_Work item_
Could the lines from the one with "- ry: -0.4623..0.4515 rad" through the end of the listing be restated exactly, with nothing else included?

_Recorded information_
*-*-*
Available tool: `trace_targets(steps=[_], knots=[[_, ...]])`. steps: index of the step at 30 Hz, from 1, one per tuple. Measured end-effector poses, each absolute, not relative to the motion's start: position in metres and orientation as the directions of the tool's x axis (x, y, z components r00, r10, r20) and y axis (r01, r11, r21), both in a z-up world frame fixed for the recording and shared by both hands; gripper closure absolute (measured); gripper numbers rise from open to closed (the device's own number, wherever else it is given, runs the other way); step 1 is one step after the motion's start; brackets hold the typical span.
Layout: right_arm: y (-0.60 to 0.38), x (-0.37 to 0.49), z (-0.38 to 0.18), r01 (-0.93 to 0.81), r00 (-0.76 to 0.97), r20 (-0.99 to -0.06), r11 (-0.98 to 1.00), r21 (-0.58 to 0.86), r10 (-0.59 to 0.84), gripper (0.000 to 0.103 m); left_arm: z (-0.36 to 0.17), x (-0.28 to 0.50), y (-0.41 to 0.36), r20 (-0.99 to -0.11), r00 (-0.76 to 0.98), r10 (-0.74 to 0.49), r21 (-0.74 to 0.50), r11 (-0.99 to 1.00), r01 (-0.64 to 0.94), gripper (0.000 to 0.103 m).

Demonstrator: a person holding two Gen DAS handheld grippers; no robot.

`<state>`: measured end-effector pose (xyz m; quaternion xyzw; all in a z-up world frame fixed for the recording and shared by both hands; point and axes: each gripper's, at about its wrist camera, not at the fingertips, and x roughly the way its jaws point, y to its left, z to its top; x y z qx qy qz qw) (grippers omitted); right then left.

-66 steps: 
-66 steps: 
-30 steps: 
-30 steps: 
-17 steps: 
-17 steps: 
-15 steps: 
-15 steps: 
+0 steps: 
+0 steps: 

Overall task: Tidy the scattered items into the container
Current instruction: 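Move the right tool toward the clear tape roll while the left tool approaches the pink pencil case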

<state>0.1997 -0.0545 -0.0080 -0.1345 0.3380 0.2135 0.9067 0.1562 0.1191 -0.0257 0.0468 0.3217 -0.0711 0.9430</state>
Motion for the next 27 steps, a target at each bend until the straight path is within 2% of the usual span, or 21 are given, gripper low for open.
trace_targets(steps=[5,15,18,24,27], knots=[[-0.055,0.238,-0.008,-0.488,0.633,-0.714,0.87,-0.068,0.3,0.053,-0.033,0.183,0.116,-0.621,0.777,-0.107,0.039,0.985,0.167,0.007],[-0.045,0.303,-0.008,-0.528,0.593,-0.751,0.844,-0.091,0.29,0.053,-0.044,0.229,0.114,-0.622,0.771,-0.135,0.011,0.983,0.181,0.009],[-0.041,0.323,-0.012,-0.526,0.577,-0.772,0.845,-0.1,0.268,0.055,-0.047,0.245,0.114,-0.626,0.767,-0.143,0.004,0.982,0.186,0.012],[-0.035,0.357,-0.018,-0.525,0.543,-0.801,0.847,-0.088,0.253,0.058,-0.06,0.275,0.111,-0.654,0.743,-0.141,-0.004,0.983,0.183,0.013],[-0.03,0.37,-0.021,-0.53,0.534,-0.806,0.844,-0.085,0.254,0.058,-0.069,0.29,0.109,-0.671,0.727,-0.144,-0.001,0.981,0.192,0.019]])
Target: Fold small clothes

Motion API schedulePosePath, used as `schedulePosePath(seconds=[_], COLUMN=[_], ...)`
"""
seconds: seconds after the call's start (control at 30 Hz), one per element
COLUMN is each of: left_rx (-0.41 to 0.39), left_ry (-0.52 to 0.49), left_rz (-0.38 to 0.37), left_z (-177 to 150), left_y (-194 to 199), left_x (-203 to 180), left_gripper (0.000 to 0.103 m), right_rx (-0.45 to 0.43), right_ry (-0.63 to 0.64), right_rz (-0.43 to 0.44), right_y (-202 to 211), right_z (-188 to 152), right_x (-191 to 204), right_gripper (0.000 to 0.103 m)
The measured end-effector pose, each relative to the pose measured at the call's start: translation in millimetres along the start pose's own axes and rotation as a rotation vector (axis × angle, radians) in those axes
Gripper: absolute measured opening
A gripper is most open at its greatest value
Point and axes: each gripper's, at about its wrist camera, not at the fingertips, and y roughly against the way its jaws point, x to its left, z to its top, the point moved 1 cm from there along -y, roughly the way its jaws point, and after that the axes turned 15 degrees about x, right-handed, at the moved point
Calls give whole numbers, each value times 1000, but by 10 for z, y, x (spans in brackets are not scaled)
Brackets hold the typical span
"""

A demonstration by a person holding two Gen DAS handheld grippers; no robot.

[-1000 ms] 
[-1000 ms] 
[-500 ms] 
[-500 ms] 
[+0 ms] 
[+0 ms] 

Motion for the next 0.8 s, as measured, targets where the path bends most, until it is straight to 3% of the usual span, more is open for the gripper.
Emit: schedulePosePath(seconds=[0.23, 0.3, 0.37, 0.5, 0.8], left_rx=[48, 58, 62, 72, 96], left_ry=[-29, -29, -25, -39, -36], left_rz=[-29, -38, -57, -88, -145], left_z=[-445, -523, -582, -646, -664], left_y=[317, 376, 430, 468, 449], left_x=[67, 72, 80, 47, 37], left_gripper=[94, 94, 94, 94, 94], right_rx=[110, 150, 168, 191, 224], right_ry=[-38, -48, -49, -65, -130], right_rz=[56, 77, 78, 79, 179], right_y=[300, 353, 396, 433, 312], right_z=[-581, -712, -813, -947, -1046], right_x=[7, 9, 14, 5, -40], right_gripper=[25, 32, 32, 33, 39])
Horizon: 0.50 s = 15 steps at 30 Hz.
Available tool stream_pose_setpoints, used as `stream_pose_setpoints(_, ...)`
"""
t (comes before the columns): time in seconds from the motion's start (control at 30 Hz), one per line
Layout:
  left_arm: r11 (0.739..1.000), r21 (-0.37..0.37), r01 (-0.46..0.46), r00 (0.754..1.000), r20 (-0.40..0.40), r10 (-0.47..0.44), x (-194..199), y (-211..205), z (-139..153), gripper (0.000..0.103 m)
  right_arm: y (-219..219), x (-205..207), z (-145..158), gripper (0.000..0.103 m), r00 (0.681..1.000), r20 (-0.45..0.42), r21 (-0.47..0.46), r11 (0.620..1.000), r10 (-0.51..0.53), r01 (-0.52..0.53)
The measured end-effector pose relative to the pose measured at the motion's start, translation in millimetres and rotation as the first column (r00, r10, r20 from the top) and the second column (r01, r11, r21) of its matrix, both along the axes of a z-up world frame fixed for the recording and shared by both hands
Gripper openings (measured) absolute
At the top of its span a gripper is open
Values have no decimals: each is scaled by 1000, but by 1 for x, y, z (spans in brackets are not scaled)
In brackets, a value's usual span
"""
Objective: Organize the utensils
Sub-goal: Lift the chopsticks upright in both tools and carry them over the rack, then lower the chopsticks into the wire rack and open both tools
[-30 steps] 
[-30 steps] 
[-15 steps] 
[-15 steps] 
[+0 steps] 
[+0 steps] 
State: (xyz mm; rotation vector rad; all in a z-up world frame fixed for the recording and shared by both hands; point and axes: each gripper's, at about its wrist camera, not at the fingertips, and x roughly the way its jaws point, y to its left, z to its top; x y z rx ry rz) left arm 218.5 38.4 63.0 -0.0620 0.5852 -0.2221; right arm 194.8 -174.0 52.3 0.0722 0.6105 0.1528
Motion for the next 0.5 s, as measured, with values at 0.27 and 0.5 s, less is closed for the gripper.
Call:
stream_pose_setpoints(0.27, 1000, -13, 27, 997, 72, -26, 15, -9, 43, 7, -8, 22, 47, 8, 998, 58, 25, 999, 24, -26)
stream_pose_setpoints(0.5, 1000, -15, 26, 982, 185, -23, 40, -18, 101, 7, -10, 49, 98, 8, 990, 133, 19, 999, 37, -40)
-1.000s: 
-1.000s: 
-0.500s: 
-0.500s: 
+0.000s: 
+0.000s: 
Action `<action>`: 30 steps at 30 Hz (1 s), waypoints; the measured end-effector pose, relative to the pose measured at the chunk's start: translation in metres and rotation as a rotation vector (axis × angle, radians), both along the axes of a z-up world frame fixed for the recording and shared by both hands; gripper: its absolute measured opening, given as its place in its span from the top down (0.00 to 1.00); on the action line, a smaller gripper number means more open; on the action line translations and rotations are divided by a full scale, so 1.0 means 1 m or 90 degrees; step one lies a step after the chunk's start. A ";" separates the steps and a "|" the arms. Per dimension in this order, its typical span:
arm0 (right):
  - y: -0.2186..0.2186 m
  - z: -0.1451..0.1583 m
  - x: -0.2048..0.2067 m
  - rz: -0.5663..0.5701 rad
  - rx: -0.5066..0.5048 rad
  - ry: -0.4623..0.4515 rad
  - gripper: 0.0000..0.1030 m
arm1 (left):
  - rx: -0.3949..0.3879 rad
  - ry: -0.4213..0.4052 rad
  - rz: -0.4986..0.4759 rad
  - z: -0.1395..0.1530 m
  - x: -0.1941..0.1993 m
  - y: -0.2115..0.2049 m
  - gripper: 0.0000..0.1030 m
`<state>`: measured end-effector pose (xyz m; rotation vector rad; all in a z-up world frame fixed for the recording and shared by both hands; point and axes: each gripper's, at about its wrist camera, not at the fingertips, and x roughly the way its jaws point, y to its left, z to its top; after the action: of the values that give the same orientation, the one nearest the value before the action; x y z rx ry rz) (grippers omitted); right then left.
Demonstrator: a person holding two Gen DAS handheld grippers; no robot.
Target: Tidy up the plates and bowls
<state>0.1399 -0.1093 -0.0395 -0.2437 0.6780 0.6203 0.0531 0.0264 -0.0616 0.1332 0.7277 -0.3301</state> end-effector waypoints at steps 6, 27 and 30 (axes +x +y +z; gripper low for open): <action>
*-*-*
_Your response_
  - ry: -0.4623..0.4515 rad
  - gripper: 0.0000..0.1030 m
arm1 (left):
  - rx: -0.3949..0.3879 rad
  - ry: -0.4213..0.4052 rad
  - rz: -0.4986..0.4759 rad
  - z: -0.1395..0.1530 m
  - x: -0.1941..0.1993 m
  - y: -0.2115..0.2049 m
  - gripper: 0.0000..0.1030 m
`<state>`: measured end-effector pose (xyz m; rotation vector rad; all in a z-up world frame fixed for the recording and shared by both hands; point and axes: each gripper's, at about its wrist camera, not at the fingertips, and x roughly the way its jaws point, y to its left, z to its top; after the action: of the values that give the same orientation, the one nearest the value before the action; x y z rx ry rz) (grippers omitted); right then left.
Demonstrator: a person holding two Gen DAS handheld grippers; no robot.
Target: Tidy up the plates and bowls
<state>0.1399 -0.1093 -0.0395 -0.2437 0.6780 0.6203 0.0531 0.0264 -0.0616 0.1332 0.7277 -0.3301</state> end-effector waypoints at steps 6, 27 and 30 (axes +x +y +z; gripper low for open): <action>

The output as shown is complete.